Artigo – Litigância de massa e previdência complementar: lições e desafios da ADPF 1.025 – Por Amarildo Vieira de Oliveira*

Nos dias 28 e 29 de novembro, teve lugar, em Lisboa, o Fórum sobre Impactos Econômicos e Sociais dos Litígios de Massa, oportuno evento organizado pelo Fórum de Integração Brasil Europa (Fibe).

Como o nome indica, o propósito do Fórum foi abordar questões relacionadas à litigância de massa no Brasil e no continente europeu, discutindo soluções que não apenas minimizem o impacto econômico, mas, sobretudo, priorizem o bem-estar social.

Foi, portanto, nesse ambiente de profunda reflexão acadêmica e ampla responsabilidade institucional que tive a honra de compor um dos painéis do evento. A minha missão era muito clara: evidenciar a magnitude econômica e social do setor de previdência complementar brasileiro, destacar a evolução recente do setor e, principalmente, chamar atenção para os riscos de desestabilização sistêmica da previdência complementar caso os conceitos básicos e estruturantes passem a ser objeto de flexibilizações judiciais.

O setor de previdência complementar é, por definição, massificado. Tem por objeto a gestão centralizada de recursos pertencentes a um contingente muito amplo de pessoas.
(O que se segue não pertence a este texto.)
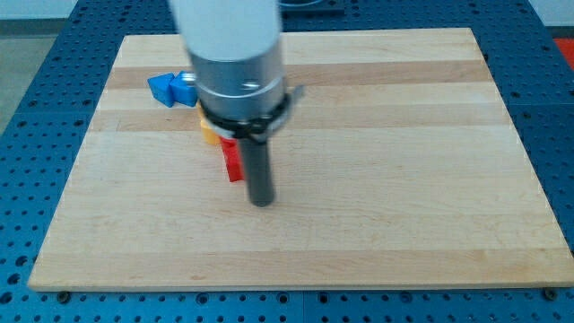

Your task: Slide the red blocks below the yellow blocks

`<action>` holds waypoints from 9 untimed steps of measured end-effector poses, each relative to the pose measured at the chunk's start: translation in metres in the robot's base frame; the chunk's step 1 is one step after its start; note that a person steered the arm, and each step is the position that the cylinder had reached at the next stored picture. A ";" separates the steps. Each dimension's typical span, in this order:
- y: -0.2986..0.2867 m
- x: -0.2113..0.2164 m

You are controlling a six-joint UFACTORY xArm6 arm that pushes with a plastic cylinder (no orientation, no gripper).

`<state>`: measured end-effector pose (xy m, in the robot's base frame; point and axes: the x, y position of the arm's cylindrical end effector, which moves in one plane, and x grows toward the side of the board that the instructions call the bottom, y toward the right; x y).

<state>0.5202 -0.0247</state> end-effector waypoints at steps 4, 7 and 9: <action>-0.005 -0.035; -0.026 -0.036; 0.022 -0.084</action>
<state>0.4358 -0.0030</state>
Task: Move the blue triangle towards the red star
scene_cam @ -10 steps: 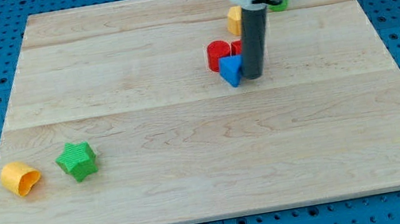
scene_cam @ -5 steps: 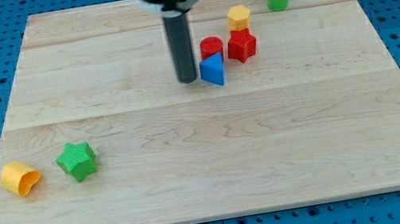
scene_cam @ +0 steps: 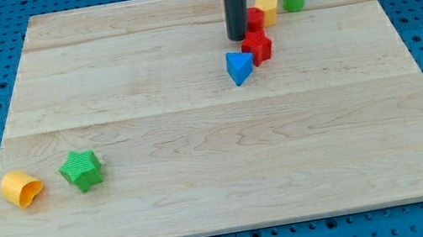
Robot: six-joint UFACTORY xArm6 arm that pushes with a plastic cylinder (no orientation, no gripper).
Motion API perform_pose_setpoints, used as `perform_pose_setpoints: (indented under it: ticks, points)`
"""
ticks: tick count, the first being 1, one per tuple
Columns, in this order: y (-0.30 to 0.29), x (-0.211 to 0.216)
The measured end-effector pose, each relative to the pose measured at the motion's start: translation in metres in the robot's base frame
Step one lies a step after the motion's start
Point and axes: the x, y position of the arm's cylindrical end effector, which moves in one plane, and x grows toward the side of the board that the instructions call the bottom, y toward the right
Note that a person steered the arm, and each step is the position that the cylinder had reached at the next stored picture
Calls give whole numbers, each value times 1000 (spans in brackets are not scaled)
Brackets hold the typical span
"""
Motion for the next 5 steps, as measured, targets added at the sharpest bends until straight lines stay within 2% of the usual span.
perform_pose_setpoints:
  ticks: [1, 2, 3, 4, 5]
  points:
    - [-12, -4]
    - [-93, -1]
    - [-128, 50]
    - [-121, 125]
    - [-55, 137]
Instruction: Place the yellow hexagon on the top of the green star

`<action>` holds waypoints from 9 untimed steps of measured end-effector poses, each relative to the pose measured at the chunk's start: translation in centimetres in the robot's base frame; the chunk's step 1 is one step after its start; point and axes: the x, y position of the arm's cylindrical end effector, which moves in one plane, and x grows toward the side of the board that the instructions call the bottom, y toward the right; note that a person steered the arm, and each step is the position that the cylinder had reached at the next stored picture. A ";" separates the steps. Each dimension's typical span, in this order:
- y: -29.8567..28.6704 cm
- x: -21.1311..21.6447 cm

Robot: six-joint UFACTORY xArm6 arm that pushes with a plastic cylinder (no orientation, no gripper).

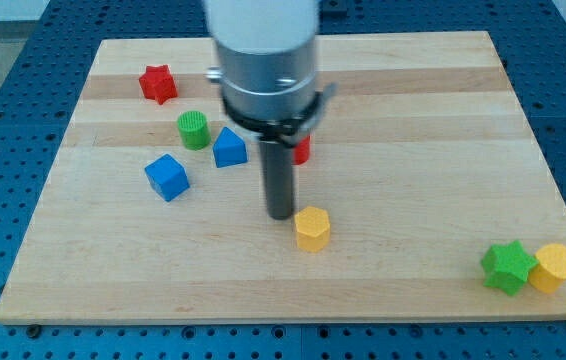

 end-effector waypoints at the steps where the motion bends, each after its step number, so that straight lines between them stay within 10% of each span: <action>1: 1.0 0.8; 3: -3.1 3.3; 9: 15.9 -0.6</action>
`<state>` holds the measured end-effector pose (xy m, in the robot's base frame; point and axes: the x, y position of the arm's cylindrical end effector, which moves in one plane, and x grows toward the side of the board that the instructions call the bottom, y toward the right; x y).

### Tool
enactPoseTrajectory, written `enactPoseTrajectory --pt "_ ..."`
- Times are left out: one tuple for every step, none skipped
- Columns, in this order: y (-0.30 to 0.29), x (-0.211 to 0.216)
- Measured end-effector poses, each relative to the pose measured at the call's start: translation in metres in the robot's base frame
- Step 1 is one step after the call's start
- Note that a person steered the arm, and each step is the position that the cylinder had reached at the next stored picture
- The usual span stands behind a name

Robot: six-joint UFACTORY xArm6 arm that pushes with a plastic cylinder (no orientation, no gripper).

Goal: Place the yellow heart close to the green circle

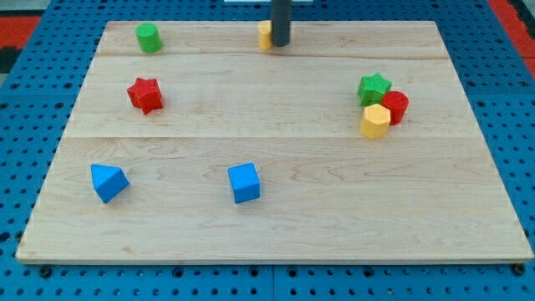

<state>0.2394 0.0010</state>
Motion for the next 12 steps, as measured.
enactPoseTrajectory --pt "-0.028 0.000" --pt "0.027 -0.007" --pt "0.008 -0.043" --pt "-0.036 -0.045" --pt "-0.080 -0.025" --pt "-0.067 -0.009" --pt "-0.052 0.016" --pt "-0.100 0.033" --pt "-0.130 0.021" --pt "-0.142 0.015" --pt "-0.124 0.071" --pt "-0.114 0.168"
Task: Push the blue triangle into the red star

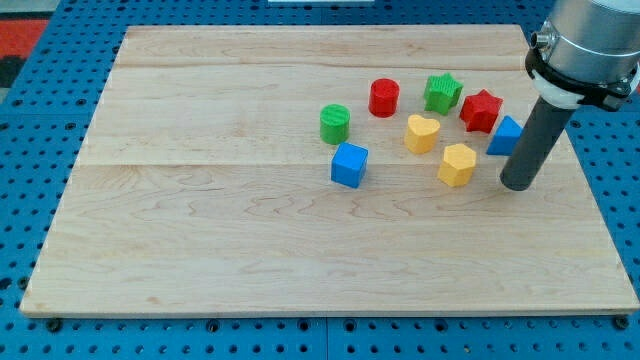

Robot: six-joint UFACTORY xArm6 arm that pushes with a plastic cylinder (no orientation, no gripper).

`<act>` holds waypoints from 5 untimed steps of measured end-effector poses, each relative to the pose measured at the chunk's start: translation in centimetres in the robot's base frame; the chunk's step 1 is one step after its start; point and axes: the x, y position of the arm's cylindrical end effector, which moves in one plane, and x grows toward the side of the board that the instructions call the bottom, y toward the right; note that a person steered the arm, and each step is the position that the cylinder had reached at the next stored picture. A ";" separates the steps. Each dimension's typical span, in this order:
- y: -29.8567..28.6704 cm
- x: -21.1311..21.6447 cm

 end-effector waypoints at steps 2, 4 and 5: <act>-0.4 -2.7; 2.9 -3.9; 5.6 -2.5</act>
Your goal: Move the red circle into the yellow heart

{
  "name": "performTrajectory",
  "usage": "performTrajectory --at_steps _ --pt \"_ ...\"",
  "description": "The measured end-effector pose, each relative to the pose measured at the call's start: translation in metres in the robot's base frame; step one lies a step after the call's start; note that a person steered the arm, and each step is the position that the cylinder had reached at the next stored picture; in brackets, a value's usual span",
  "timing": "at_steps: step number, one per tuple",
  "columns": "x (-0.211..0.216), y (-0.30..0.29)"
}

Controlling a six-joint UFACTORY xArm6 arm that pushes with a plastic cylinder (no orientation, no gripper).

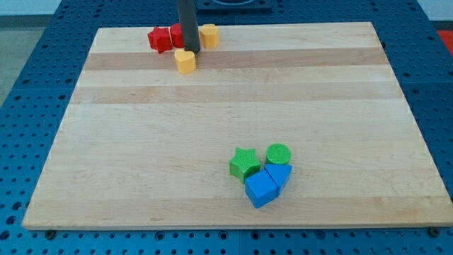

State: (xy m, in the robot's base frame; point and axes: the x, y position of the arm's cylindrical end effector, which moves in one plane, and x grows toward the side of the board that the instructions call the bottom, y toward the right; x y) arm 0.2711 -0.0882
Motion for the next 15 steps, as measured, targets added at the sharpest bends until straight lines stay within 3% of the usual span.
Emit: performTrajectory --at_steps 1,3,5,9,11,15 --pt "0.017 0.031" --pt "-0.017 0.125" --pt "-0.079 0.091" --pt "-0.079 -0.023" --pt "-0.079 -0.037" --pt "-0.007 -0.029"
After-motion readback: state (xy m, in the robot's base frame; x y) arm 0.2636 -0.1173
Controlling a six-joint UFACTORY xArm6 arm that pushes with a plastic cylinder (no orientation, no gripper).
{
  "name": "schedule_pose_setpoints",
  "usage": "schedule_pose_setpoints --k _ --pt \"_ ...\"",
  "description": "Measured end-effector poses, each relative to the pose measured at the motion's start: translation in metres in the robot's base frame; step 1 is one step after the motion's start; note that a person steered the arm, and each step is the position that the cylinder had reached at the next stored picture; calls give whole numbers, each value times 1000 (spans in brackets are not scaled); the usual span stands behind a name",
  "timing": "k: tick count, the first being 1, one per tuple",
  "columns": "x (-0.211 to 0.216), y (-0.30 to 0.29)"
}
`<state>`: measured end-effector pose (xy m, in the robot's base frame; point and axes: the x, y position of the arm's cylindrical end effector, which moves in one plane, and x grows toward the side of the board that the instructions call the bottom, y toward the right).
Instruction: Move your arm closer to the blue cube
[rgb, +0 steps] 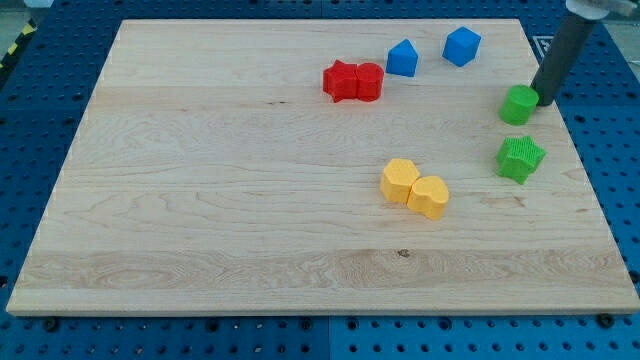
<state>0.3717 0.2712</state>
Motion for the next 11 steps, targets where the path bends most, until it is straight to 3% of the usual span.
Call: schedule_pose_setpoints --k 1,3,5,8,9,11 --pt "23 -17" --pt "-42 -31" --pt "-61 -62" --pt "-82 -30" --pt "-107 -13" --pt "-129 -32"
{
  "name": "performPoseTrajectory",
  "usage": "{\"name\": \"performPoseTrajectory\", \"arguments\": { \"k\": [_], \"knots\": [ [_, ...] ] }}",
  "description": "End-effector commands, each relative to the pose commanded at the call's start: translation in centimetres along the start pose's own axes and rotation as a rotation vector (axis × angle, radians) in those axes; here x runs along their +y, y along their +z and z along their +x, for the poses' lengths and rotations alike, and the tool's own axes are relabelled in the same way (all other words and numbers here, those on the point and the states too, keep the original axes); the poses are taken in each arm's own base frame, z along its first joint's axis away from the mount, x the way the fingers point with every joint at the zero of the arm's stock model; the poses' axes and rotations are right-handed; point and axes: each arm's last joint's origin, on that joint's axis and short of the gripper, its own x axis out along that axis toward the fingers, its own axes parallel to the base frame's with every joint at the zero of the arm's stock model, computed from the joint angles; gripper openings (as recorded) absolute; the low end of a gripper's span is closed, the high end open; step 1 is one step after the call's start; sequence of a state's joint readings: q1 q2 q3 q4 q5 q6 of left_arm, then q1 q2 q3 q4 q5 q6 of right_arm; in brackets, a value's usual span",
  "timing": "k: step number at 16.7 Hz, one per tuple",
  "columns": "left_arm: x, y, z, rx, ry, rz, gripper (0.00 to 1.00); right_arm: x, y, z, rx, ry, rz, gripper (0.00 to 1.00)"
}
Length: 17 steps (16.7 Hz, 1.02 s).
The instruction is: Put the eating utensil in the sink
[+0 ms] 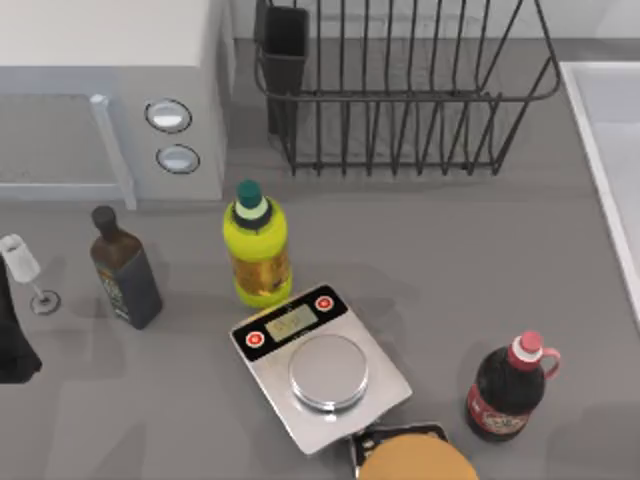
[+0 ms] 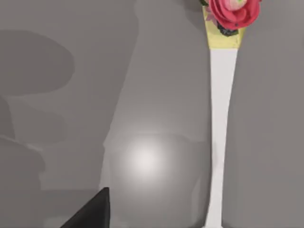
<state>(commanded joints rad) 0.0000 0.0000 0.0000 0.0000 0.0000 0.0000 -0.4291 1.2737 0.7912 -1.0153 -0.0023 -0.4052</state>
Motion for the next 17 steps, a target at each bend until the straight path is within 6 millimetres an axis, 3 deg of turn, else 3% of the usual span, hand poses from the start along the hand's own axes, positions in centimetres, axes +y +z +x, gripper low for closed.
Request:
{"name": "performPoseTrajectory", "arguments": {
  "k": [9, 12, 17],
  "knots": [
    [0.0, 0.0, 0.0, 0.000, 0.000, 0.000, 1.00, -0.7, 0.6, 0.5, 0.064, 0.026, 0.001, 1.00],
    [0.0, 0.0, 0.0, 0.000, 0.000, 0.000, 1.00, -0.8, 0.8, 2.7, 0.066, 0.027, 0.003, 1.00],
    [0.0, 0.0, 0.0, 0.000, 0.000, 0.000, 1.00, -0.8, 0.5, 8.1, 0.055, 0.023, 0.002, 1.00]
  ]
}}
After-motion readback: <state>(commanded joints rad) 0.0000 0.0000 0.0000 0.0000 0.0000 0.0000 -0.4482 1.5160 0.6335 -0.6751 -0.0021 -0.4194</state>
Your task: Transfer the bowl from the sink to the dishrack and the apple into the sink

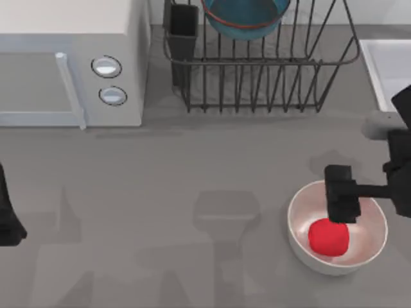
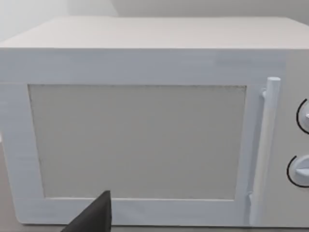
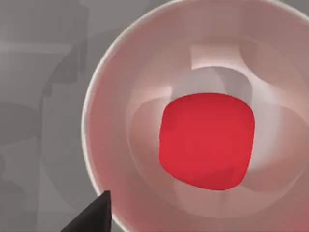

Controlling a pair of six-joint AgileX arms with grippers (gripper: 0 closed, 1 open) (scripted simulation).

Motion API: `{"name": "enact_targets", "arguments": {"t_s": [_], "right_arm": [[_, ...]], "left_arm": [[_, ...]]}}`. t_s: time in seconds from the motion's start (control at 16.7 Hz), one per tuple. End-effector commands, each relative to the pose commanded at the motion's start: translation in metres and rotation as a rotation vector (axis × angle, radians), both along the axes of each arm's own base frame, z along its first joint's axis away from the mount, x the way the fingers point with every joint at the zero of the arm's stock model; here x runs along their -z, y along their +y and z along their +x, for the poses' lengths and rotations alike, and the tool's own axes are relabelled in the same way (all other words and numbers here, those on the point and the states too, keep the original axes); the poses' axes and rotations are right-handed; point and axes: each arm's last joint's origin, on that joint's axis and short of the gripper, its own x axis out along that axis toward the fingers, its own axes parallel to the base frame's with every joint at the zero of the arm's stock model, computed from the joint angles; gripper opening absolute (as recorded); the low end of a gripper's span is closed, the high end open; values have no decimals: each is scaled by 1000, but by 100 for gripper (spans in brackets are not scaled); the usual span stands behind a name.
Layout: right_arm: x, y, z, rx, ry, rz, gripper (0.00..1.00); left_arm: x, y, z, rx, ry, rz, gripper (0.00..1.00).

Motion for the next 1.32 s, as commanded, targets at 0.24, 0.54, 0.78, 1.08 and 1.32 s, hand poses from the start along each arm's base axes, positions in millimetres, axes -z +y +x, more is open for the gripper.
{"name": "enact_targets", "arguments": {"t_s": [0.24,0.54,0.78,1.08,1.32], "right_arm": [[17,34,36,21,244,-127,100],[25,52,62,42,334,-199,100],[25,52,63,42,336,-201,100],[44,52,65,47,336,-202,100],[90,55,67,41,333,-199,100]], "left_arm": [[0,0,0,0,0,0,100],[0,0,0,0,0,0,100],[0,0,0,0,0,0,100],[0,0,0,0,0,0,100],[0,0,0,0,0,0,100]]}}
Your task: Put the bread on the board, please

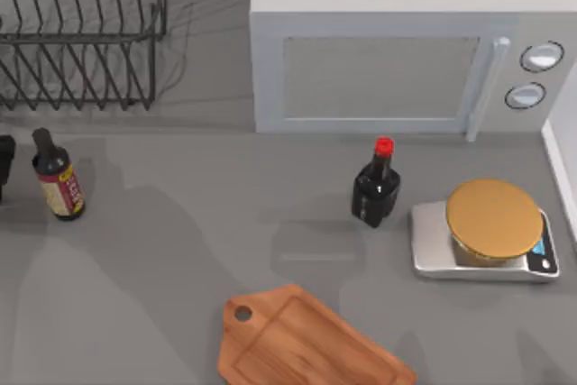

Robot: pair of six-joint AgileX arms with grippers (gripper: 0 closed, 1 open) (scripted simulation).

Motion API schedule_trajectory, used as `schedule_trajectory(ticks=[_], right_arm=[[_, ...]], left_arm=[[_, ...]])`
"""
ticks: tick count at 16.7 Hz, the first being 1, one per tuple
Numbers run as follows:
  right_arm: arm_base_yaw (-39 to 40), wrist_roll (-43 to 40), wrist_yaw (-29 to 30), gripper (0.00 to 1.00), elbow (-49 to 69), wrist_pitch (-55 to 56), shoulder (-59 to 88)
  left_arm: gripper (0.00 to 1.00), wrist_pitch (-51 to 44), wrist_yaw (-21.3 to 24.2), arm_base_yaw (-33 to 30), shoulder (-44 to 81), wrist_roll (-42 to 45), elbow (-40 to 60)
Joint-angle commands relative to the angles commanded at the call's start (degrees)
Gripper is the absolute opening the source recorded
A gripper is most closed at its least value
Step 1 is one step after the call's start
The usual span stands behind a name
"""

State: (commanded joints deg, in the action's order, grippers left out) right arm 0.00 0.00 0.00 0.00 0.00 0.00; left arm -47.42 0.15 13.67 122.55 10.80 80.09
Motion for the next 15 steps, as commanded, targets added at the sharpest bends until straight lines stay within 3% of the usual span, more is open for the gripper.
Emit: schedule_trajectory(ticks=[2, 15], right_arm=[[0.0, 0.0, 0.0, 1.0, 0.0, 0.0, 0.0], [0.0, 0.0, 0.0, 1.0, 0.0, 0.0, 0.0]], left_arm=[[1.0, 0.0, 0.0, 0.0, 0.0, 0.0, 0.0], [0.02, 0.0, 0.0, 0.0, 0.0, 0.0, 0.0]])
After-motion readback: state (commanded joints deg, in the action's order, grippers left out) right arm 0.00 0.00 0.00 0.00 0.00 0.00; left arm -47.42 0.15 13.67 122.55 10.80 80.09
São esforços econômicos individuais e centralizados em unidades de gestão, mas apenas para que, assim mobilizados em conjunto, sejam otimizados e possam futuramente se reverter em benefícios previdenciários de fruição também individual.

Atualmente, por essa dinâmica, algo em torno de 8,5 milhões de pessoas (entre participantes ativos, participantes aposentados, pensionistas e dependentes) estão vinculadas a 275 entidades fechadas, que fazem a gestão de um patrimônio de R$ 1,3 trilhão, montante equivalente a 11,4% do PIB nacional. É, portanto, desse patrimônio total que se pagam aproximadamente R$ 100 bilhões por ano em benefícios previdenciários.

Gestões financeiras de funcionamento coletivo

Em previdência complementar, porém, não apenas os números globais são superlativos. Os valores ou objetivos a que eles servem também o são. Fala-se, como dito, de um sistema de arrecadação e gestão financeiras de funcionamento coletivo, mas que é engendrado para viabilizar a subsistência e o bem-estar de todos e cada um de seus participantes e assistidos na sensível fase de aposentadoria. Daí por que toda e qualquer questão originada do setor de previdência complementar não pode deixar de considerar essa dupla dimensão: o visual do todo, indicativo da importância geral do setor para a economia e para o sistema de proteção social do país; e a sua conceitualidade como um instrumento de reserva patrimonial individual.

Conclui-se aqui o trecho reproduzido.